At this Canadian design company, which has a dozen employees in Ottawa, other dogs roam, such as Eevee the English greyhound and Hudson, a German shepherd puppy, barking to be noticed.
Daisy is an “integral part” of the business. On the company’s website, he appears to team members and is entitled to a brief biography.
“Many of Dave’s (McMullin, vice president of design, editor’s note) are the biggest innovations that have emerged in the long walk with Daisy,” the company wrote, adding that the dog has “nine years of experience to support the best designers.
Return to activity
“We urge people with pets to bring them” to the office, Tungsten Collaborative president Bill Dicke told AFP.
“You develop this relationship with your pet at home and all of a sudden you’re back at work, and they have to take care of it all day or wander around the house alone,” complained the 47-year-old handler, who felt niana. it is “unfair” for the animal.
He said the pandemic has made companies more tolerant of the presence of pets at work.
In the office kitchen, bowls arranged in a row on the floor are used to water the dogs during the day. The latter sometimes sleep at the foot of chairs, touch toys or run towards the bouncing ball in the hallway.
Adding Tungsten Collaborative to the Humane Society’s list of dog -friendly businesses increases business activity and increases staff productivity, according to Dicke.
According to a recent Léger poll conducted for PetSafe, one in two Canadians (51%) support the idea of bringing their dog to the office.
This suggestion is especially appreciated by the youngest: 18% of employees aged 18 to 24 say they will change companies if their employer denies them this option.
Faced with an estimated 200,000 Canadians adopting a cat or a dog during the pandemic, bosses demanding the personal return of their employees may be forced to consider concessions.
For some employees like Johan Van Hulle, 29, the new rule was “a key factor in (his) decision” to accept a job at Tungsten last year.
“Allowing dogs is a good sign” of a company’s culture, said AFP the owner of Eevee, which seeks a “less corporate” environment.
Still in Ottawa, this time within the Chandos Bird construction joint venture, the designers of a nuclear research laboratory were apparently delighted by the presence of Samson, a 10-year-old blond Yorkshire terrier.
His boss, Trevor Watt, didn’t want to leave him alone in his new home as he returned to the office in January.
Getting him in would have been only a temporary solution.

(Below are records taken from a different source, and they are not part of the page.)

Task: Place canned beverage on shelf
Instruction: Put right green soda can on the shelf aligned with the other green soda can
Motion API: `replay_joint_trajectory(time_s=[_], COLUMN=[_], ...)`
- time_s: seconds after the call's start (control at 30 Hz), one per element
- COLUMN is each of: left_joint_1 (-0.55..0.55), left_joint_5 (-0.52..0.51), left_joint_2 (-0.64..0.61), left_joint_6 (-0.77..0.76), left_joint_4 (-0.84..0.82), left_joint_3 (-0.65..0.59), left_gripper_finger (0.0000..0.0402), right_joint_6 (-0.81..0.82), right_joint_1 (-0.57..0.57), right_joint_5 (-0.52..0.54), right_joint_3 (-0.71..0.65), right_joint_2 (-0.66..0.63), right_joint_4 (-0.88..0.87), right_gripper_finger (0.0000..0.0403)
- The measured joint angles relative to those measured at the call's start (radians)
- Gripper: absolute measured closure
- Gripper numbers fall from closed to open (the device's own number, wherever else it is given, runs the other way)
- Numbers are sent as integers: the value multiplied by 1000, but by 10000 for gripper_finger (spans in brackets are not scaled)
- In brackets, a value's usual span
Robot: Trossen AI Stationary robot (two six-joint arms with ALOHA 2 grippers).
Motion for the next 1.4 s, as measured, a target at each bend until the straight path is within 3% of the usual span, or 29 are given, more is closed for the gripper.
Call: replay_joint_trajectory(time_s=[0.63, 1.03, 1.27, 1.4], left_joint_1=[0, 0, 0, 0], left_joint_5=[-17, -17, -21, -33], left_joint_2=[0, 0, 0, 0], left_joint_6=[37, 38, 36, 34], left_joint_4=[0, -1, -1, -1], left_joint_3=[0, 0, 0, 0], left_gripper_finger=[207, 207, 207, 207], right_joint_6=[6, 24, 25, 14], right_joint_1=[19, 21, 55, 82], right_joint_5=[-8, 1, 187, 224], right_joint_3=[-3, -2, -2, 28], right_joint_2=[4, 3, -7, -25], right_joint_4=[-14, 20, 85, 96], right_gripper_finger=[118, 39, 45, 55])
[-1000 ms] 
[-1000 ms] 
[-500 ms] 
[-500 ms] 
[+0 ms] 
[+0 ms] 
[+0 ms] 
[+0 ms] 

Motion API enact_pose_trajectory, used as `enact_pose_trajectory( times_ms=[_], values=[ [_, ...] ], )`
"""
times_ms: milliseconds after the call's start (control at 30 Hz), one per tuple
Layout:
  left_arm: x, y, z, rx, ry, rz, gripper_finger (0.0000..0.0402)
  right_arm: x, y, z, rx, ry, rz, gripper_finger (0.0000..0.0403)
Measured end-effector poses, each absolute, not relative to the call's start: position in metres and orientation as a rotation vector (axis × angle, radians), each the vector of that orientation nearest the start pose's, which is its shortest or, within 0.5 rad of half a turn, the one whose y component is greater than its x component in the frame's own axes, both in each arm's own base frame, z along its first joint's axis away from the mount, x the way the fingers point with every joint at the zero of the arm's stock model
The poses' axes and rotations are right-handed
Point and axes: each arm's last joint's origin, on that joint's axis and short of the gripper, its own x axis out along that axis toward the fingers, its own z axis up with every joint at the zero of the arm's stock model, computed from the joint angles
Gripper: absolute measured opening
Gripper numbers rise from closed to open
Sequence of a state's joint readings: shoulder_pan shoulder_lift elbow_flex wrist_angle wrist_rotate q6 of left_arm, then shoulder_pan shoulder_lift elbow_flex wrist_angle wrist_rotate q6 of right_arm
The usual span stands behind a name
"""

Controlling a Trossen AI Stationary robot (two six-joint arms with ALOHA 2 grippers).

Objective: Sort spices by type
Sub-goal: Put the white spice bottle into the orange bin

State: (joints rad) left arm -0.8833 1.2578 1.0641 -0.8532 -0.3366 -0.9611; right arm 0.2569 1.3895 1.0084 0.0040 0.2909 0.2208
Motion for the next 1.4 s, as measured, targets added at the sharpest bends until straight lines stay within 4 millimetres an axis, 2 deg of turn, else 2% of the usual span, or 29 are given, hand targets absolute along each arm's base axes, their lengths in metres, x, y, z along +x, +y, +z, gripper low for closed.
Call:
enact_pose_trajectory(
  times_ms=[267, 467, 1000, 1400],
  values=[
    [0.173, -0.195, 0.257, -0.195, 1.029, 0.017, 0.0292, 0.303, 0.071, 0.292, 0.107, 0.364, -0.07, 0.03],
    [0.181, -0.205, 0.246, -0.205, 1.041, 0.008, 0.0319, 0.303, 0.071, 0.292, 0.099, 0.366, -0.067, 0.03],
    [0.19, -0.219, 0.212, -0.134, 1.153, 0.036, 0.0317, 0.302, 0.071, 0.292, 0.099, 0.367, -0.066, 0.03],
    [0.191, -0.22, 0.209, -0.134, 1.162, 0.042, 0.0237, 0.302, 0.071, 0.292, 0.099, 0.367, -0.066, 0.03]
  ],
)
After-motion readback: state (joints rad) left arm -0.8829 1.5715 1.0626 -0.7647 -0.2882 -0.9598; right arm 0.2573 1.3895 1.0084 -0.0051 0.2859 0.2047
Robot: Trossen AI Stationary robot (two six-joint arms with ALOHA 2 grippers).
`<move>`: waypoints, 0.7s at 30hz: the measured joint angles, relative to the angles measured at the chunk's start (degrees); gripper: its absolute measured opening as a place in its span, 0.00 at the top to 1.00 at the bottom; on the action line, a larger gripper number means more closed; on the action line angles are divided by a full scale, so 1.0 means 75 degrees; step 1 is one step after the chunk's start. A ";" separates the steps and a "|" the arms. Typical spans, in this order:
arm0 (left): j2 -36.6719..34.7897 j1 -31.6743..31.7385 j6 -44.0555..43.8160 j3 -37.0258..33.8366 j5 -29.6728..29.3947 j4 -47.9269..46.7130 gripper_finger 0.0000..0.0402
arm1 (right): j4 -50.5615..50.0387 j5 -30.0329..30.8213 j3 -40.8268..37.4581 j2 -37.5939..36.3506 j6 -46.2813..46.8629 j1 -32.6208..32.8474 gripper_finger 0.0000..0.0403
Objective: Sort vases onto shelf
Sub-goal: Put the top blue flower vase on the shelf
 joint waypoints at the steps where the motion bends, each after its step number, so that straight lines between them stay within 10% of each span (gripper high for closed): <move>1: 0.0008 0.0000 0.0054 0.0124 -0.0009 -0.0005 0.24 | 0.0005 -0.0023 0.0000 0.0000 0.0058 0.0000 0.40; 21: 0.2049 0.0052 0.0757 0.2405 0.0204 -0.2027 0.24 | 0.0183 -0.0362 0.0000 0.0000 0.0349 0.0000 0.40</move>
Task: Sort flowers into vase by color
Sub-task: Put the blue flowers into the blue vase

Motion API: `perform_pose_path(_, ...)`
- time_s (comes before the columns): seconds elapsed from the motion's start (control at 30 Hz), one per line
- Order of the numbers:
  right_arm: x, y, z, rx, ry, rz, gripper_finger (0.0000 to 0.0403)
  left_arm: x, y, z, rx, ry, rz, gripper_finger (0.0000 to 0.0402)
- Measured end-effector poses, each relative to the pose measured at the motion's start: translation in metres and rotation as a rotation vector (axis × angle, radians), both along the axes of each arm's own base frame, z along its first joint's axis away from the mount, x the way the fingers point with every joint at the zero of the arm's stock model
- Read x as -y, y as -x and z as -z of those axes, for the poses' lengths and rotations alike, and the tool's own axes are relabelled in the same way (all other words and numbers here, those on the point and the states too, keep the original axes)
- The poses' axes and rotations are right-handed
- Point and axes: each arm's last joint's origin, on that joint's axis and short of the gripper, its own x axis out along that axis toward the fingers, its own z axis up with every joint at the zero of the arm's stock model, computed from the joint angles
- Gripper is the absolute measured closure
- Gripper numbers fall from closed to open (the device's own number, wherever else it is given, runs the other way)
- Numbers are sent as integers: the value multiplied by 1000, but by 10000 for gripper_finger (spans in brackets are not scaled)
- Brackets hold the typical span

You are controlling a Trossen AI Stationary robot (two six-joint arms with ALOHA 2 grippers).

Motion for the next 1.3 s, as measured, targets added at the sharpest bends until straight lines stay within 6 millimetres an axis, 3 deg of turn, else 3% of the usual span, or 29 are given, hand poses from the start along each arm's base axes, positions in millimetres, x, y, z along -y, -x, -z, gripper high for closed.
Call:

Not only does he adapt to office life, but he also wins over his master’s teammates, who now share walks with Samson.
“He loves to work,” said Trevor Watt, who values ”not having to worry about him.”
His employer, Byron Williams, says kissing a dog is a great way to “relax after a big meeting.”
But the presence of the person’s best friend at work can present some challenges, for example to employees who are allergic to animals or those who are afraid of them.
Samson was staying on a leash when Trevor Watt’s partner, scared of dogs, was around.
Other employees of other companies, interviewed by the AFP, were also able to complain of stains on the carpet, unruly scratching and hair, which can be seen everywhere.